> Your task
Scan the records for "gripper". Report each line that includes it.
── Information shown
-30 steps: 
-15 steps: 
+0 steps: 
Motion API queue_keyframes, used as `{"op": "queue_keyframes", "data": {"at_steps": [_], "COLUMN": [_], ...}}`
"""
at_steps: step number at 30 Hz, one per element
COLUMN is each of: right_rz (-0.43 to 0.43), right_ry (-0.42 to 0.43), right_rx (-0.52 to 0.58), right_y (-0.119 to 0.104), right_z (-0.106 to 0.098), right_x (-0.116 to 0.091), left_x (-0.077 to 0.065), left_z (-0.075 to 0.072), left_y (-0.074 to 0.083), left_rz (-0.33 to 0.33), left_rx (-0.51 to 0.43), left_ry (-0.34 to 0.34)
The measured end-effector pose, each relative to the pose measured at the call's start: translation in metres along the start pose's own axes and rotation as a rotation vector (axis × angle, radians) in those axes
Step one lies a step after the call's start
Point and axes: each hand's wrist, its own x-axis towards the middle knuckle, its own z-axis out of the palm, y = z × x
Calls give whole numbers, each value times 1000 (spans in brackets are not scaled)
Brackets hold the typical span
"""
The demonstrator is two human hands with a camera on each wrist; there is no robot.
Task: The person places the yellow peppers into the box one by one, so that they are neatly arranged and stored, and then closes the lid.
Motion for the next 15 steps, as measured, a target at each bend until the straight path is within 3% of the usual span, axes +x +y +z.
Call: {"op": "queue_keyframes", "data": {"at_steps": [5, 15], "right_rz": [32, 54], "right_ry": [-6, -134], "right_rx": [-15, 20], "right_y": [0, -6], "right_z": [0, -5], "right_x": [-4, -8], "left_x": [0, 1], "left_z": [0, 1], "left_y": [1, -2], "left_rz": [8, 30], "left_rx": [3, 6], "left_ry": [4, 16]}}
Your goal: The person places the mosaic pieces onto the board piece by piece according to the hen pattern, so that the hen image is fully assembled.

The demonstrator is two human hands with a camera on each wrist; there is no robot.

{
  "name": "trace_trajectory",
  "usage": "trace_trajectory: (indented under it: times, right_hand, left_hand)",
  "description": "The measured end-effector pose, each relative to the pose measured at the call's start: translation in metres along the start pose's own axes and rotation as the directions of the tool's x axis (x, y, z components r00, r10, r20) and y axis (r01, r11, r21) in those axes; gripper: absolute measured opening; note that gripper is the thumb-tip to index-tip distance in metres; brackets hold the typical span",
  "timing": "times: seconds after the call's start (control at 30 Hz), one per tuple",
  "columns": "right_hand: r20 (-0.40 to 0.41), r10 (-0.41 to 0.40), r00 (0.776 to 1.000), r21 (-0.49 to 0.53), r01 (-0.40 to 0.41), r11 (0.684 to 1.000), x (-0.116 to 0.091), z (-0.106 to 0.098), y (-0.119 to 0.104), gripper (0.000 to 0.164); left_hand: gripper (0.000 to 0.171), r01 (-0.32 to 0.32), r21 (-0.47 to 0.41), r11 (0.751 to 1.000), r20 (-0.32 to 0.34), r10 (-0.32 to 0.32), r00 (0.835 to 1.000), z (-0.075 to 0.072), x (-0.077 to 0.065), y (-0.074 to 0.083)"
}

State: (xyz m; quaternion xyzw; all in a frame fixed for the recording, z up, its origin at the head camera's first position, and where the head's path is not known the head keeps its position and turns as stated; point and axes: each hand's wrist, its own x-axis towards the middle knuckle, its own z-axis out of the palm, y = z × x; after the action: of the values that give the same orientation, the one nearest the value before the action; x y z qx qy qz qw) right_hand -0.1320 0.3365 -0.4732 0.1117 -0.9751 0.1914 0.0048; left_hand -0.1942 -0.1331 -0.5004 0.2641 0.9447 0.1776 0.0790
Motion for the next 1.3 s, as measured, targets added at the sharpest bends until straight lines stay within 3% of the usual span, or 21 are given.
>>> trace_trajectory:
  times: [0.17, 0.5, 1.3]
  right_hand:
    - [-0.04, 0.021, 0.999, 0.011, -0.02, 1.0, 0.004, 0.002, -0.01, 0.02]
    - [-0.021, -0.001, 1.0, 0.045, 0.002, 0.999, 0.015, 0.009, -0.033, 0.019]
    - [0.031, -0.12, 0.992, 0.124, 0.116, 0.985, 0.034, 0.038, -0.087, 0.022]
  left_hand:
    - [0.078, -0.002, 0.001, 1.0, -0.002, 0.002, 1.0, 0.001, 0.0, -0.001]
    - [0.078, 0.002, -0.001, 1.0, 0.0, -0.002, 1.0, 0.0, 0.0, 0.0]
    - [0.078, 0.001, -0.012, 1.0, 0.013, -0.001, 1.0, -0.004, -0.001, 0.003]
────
> Answer
  "description": "The measured end-effector pose, each relative to the pose measured at the call's start: translation in metres along the start pose's own axes and rotation as the directions of the tool's x axis (x, y, z components r00, r10, r20) and y axis (r01, r11, r21) in those axes; gripper: absolute measured opening; note that gripper is the thumb-tip to index-tip distance in metres; brackets hold the typical span",
  "columns": "right_hand: r20 (-0.40 to 0.41), r10 (-0.41 to 0.40), r00 (0.776 to 1.000), r21 (-0.49 to 0.53), r01 (-0.40 to 0.41), r11 (0.684 to 1.000), x (-0.116 to 0.091), z (-0.106 to 0.098), y (-0.119 to 0.104), gripper (0.000 to 0.164); left_hand: gripper (0.000 to 0.171), r01 (-0.32 to 0.32), r21 (-0.47 to 0.41), r11 (0.751 to 1.000), r20 (-0.32 to 0.34), r10 (-0.32 to 0.32), r00 (0.835 to 1.000), z (-0.075 to 0.072), x (-0.077 to 0.065), y (-0.074 to 0.083)"

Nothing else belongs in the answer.